Padahal, jika kinerja dan kualitas kepemimpinan menjadi sandaran utama perekrutan politik pencalonan presiden, bisa jadi tidak sedikit tokoh-tokoh masyarakat dari berbagai latar belakang profesi ataupun bidang kepemimpinan yang layak dicalonkan.
Survei secara tidak langsung menyingkirkan peluang kemunculan tokoh lain.
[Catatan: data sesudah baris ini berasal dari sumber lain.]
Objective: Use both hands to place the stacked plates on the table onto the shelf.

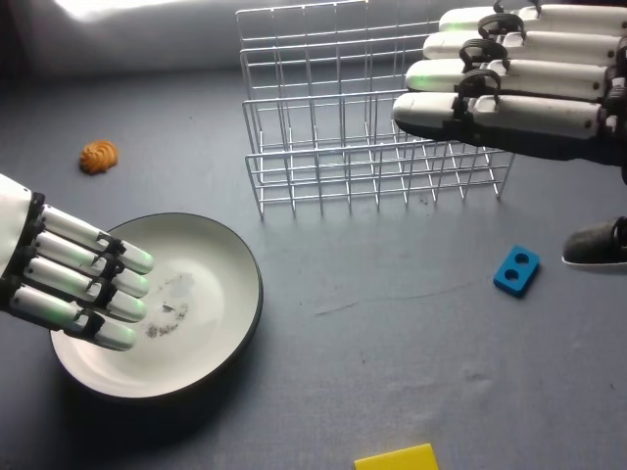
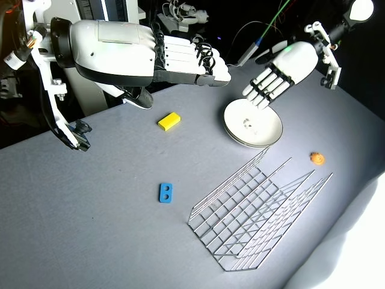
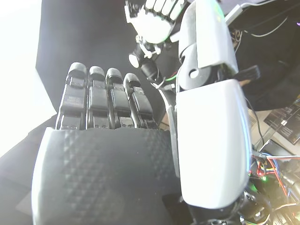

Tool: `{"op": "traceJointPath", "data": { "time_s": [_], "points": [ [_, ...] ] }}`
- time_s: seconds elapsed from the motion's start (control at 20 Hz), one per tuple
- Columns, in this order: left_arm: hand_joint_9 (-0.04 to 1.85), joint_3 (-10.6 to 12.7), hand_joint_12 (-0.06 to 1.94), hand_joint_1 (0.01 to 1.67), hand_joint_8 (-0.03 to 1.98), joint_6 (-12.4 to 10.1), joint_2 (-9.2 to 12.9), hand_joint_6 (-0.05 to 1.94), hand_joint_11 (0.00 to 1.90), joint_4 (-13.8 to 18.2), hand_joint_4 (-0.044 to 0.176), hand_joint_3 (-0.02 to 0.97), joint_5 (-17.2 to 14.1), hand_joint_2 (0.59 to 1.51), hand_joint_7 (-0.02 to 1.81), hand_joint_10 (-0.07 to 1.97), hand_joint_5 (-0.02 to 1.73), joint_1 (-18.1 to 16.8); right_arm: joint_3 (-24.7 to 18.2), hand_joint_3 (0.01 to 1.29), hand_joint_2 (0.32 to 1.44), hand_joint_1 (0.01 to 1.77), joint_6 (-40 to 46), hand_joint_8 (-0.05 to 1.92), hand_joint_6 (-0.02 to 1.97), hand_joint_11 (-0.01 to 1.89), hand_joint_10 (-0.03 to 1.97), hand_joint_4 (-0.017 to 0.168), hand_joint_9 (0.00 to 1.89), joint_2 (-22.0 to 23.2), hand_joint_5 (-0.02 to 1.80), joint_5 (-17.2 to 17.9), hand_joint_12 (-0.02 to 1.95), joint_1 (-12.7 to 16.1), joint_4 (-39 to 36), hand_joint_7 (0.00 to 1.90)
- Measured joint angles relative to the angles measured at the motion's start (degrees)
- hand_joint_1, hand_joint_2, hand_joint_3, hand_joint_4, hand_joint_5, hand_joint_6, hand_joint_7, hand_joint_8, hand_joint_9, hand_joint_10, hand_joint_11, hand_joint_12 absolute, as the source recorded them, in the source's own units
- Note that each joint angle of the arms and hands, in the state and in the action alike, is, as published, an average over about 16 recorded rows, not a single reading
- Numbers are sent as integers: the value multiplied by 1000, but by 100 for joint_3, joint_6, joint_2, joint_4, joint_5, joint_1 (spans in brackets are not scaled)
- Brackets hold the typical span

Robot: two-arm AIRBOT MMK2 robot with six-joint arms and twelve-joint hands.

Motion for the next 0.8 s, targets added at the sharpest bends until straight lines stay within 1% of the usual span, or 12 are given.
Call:
{"op": "traceJointPath", "data": {
  "time_s": [0.15,0.35,0.6,0.8],
  "points": [
    [19,190,11,18,-4,52,-123,-1,16,-104,6,24,97,1059,18,12,21,243,0,14,964,1211,1,22,29,21,0,2,23,-10,21,-15,-2,-7,-8,22],
    [17,479,11,18,-4,76,-297,-1,16,-201,6,23,214,1052,16,12,21,480,0,15,970,1195,2,22,29,21,0,2,22,-19,21,-29,-2,-15,-14,22],
    [15,784,11,18,-4,82,-466,-1,16,-251,5,21,314,1049,14,12,21,662,0,14,972,1179,2,22,29,21,0,2,22,-24,21,-34,-2,-20,-21,21],
    [15,938,10,18,-4,82,-548,-4,16,-261,4,21,347,1049,10,10,21,757,0,14,968,1173,6,23,29,21,0,2,22,-28,22,-39,-3,-34,-31,21]
  ]
}}
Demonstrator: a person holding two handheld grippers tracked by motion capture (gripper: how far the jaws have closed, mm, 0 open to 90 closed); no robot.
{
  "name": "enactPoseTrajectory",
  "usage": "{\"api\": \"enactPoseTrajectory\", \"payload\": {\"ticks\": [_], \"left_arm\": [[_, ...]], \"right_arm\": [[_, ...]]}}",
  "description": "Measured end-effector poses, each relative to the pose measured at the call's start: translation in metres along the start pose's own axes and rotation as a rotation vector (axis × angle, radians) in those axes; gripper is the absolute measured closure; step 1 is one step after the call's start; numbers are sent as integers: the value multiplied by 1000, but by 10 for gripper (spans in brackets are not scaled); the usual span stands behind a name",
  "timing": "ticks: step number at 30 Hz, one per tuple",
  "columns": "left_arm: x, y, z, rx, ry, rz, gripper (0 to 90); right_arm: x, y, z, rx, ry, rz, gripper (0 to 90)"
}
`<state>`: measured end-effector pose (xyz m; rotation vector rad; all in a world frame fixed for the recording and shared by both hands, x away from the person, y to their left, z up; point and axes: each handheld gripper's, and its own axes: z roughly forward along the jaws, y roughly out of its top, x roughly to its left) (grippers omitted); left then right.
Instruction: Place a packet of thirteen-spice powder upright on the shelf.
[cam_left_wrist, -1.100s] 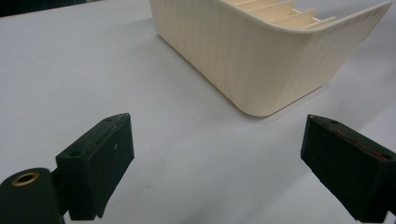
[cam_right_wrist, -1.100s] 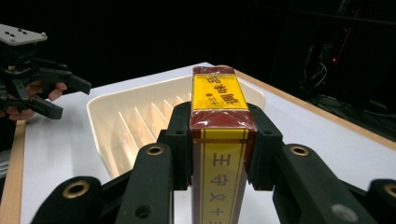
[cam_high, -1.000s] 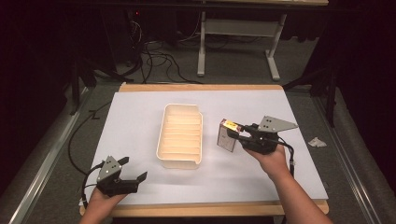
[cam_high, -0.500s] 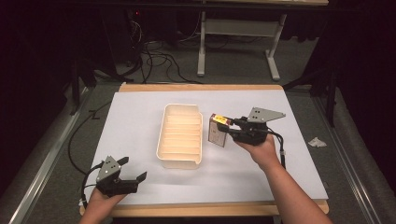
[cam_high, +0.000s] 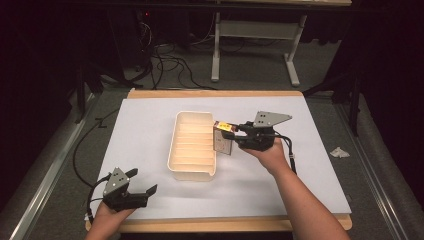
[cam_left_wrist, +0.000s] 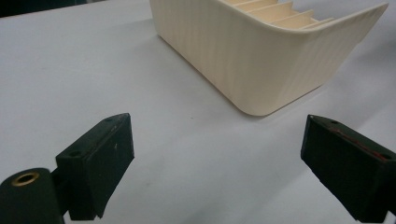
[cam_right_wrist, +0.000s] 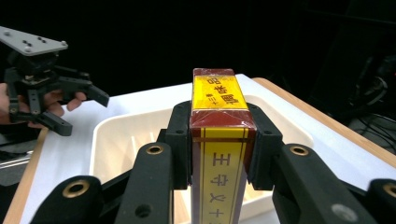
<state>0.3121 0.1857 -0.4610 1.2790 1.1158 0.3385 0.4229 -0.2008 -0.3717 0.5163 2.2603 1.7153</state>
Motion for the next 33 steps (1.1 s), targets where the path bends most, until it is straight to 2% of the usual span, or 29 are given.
{"api": "enactPoseTrajectory", "payload": {"ticks": [3,9,13,23,33], "left_arm": [[0,0,0,0,3,2,102],[1,0,0,2,5,2,102],[1,-1,0,4,5,2,102],[2,-1,0,5,7,1,102],[1,-1,-1,4,6,-1,102]], "right_arm": [[-2,0,4,-2,45,-16,682],[-4,1,8,-15,90,-39,681],[-5,-1,13,-19,146,-65,681],[-5,-4,20,-10,175,-87,681],[-2,-5,36,-11,220,-111,681]]}}
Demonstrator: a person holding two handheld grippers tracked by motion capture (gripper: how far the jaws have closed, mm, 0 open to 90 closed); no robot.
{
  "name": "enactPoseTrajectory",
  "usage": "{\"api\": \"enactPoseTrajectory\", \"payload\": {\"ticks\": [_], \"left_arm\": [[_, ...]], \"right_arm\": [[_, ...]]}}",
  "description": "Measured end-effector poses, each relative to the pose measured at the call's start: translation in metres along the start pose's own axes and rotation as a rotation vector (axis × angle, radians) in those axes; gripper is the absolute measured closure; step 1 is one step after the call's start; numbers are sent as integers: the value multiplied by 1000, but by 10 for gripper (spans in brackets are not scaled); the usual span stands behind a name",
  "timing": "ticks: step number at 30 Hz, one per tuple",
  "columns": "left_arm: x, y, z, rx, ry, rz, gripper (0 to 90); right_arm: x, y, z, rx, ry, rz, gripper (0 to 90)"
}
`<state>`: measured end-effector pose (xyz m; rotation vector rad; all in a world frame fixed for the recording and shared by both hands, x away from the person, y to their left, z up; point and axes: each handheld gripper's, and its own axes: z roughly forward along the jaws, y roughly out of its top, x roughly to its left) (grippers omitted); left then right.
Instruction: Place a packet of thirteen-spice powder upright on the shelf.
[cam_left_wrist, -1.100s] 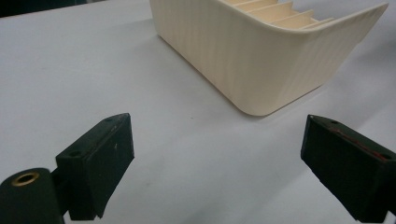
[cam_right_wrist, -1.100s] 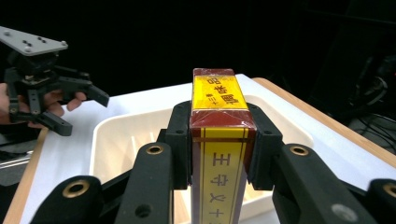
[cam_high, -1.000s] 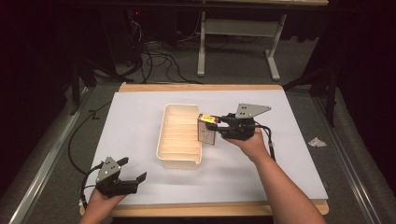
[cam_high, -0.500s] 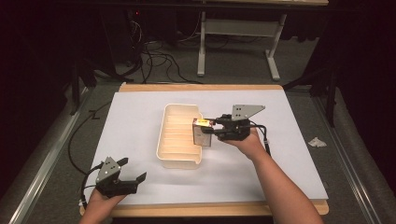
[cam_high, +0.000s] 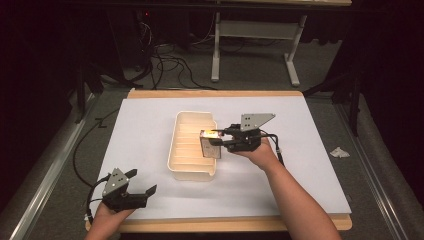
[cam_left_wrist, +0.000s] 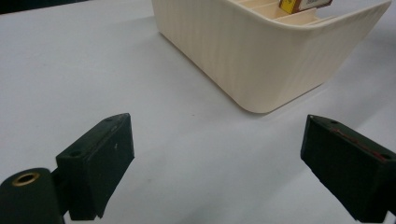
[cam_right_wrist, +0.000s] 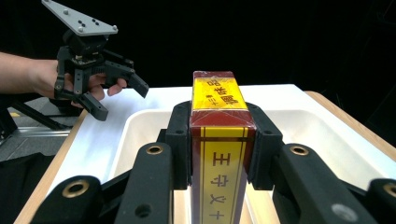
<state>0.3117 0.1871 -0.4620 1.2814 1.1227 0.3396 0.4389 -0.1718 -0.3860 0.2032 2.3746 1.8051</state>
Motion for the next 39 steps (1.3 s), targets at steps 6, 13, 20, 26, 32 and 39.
{"api": "enactPoseTrajectory", "payload": {"ticks": [6,13,20,26,32,39], "left_arm": [[0,0,0,-4,-1,-6,102],[0,-1,0,8,-4,2,103],[0,-1,0,8,-6,-2,103],[0,-1,0,3,-5,-3,103],[0,0,-1,3,-7,-5,103],[0,0,-1,4,-7,-5,104]], "right_arm": [[-2,1,9,1,15,-13,680],[-2,-1,17,8,20,-12,681],[-4,-1,26,-7,40,-11,681],[-4,1,36,5,51,-19,681],[-3,4,47,10,54,-23,681],[-4,-1,52,13,53,-5,679]]}}
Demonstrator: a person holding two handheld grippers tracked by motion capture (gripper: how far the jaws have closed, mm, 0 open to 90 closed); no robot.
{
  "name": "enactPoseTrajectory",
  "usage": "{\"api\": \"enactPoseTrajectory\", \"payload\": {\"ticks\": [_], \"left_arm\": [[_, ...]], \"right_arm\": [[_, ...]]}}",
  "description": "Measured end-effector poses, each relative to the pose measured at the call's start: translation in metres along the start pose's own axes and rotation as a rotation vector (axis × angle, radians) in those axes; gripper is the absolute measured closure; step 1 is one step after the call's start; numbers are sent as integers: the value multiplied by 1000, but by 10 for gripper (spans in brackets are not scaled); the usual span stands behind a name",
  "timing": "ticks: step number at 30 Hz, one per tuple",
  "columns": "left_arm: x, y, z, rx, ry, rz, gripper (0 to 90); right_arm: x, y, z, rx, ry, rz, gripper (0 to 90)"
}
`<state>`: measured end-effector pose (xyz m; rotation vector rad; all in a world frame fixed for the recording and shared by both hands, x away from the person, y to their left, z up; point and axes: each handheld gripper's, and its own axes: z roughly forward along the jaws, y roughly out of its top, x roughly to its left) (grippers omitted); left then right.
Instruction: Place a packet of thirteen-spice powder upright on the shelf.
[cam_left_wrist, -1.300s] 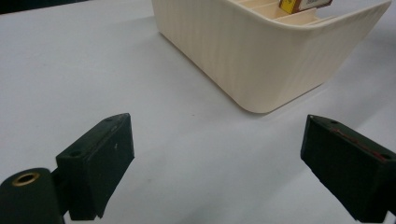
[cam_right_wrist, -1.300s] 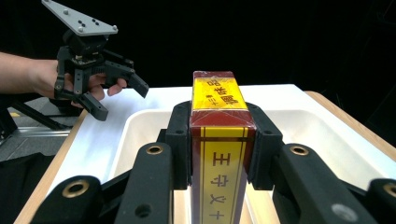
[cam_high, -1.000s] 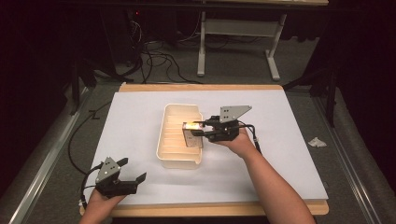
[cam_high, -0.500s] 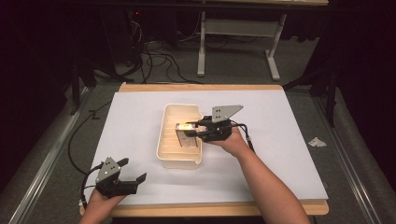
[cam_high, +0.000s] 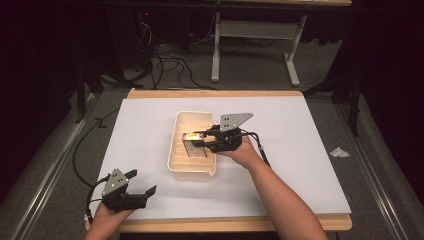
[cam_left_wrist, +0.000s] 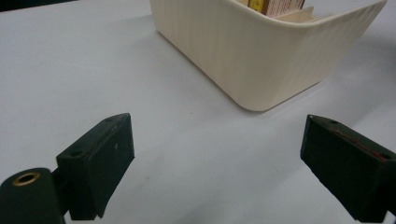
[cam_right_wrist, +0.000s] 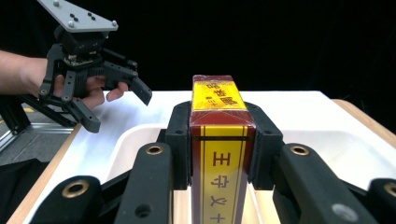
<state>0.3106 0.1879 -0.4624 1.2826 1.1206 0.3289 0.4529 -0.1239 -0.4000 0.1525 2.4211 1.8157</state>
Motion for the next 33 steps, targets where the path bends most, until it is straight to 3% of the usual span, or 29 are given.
{"api": "enactPoseTrajectory", "payload": {"ticks": [16,33], "left_arm": [[0,-1,0,8,0,3,104],[0,-1,1,9,0,4,105]], "right_arm": [[1,-18,12,49,-7,21,671],[3,-25,11,45,-38,34,659]]}}
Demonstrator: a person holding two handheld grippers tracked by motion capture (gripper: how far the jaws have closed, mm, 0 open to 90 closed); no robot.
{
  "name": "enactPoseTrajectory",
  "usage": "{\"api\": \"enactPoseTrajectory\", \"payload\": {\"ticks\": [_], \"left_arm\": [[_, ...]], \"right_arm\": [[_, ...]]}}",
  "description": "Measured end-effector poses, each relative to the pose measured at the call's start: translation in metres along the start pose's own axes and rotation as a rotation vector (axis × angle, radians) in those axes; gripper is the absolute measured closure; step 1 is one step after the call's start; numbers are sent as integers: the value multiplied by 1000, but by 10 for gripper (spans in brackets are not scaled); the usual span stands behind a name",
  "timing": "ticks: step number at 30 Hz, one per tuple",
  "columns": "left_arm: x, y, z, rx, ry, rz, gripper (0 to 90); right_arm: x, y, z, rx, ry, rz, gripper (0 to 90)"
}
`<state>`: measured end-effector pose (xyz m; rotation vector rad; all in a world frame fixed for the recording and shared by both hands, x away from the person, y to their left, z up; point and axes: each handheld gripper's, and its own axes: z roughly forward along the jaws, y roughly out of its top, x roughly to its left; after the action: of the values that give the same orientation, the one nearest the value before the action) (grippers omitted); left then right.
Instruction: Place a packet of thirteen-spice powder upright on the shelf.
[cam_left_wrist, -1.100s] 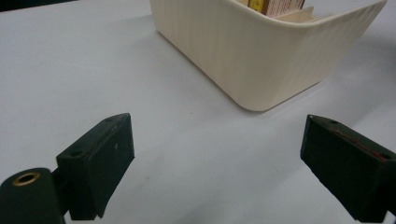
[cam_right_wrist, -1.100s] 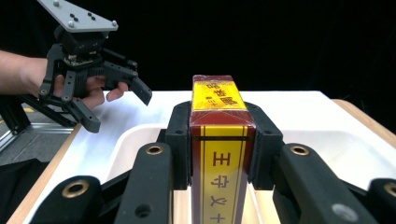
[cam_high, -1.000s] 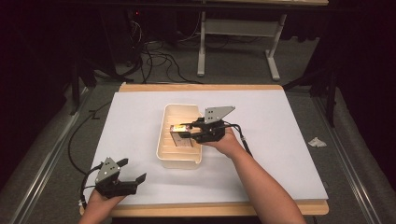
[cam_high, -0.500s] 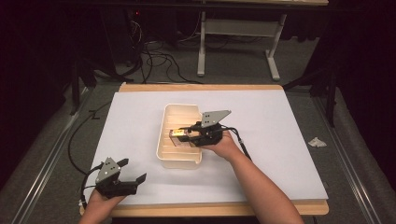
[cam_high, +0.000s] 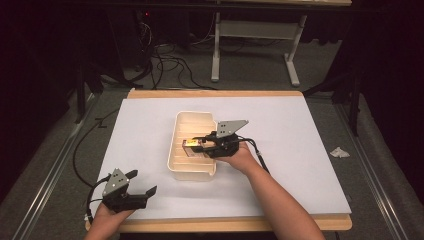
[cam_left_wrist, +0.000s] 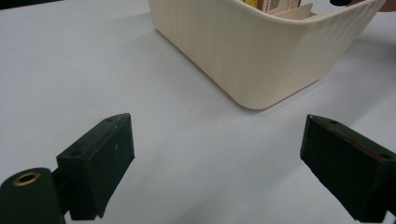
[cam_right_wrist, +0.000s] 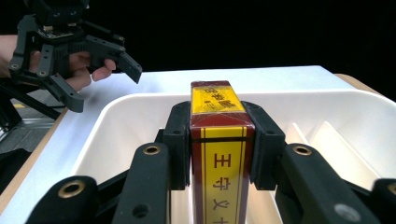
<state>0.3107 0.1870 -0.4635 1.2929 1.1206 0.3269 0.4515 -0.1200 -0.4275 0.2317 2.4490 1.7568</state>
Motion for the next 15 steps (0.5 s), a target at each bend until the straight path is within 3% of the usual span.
{"api": "enactPoseTrajectory", "payload": {"ticks": [15], "left_arm": [[-1,-1,1,9,-2,0,106]], "right_arm": [[1,-8,-11,7,-35,19,649]]}}
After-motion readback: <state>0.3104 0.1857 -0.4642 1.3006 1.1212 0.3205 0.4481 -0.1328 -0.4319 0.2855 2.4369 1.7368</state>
Salah satunya, tokoh-tokoh masyarakat yang berlatar belakang kepala daerah, lebih khusus lagi para gubernur. Sebagai gubernur, pengalaman mengelola daerah dan memimpin jutaan warganya menjadi alasan paling otentik yang diperlukan bagi seorang presiden. Presiden Joko Widodo sendiri berhasil menduduki kursi kepresidenan tidak lepas dari karier kepemimpinan daerah yang dilaluinya.
Model penjaringan calon presiden berbasis pengalaman dan kinerja menjadi paling ideal dibandingkan berharap pada sosok yang dihasilkan dari pengonstruksian popularitas. Model demikian menjadi semakin istimewa lantaran prestasi tiap gubernur dapat dibuktikan dalam indikator-indikator penilaian yang terukur.
Derajat keberhasilan ataupun kegagalan kepemimpinan tecermin dari kinerja para gubernur yang dapat diperdebatkan secara terbuka. Oleh karena itu, indikator berbasis kinerja semacam ini cenderung rasional.
Namun, jika latar belakang kepemimpinan daerah dianggap paling ideal, siapa gubernur yang sepatutnya ”naik pangkat” sekaligus disandingkan sebagai ”penantang” Presiden Joko Widodo? Apakah kinerja yang mereka torehkan selama ini memang layak dijadikan bekal bagi pencalonan mereka?
Hingga tahun 2018, tidak kurang 10 gubernur yang habis masa jabatan kepemimpinannya. Mereka tergolong sebagai kepala daerah senior, oleh karena sudah dua periode jabatan dilalui. Artinya, 10 tahun mereka berkiprah dan sepanjang waktu itu pula segenap kinerja kepemimpinan yang dipraktikkan dapat dinilai. Gambaran setiap sosok tersebut, kecuali Nur Alam, Gubernur Sulawesi Tenggara yang tengah dibelit persoalan hukum, terpaparkan.
Dari kesembilan gubernur senior tersebut, tidak semua gubernur tergolong sama di dalam mengelola kompleksitas daerahnya. Beban kepemimpinan menjadi beragam sejalan dengan perbedaan jumlah penduduk dan luas daerah yang dikelolanya. Gubernur Ahmad Heryawan dan Soekarwo, misalnya, daerah yang dipimpin kedua gubernur ini memiliki jumlah penduduk lebih dari lima kali lipat jumlah penduduk di provinsi lain.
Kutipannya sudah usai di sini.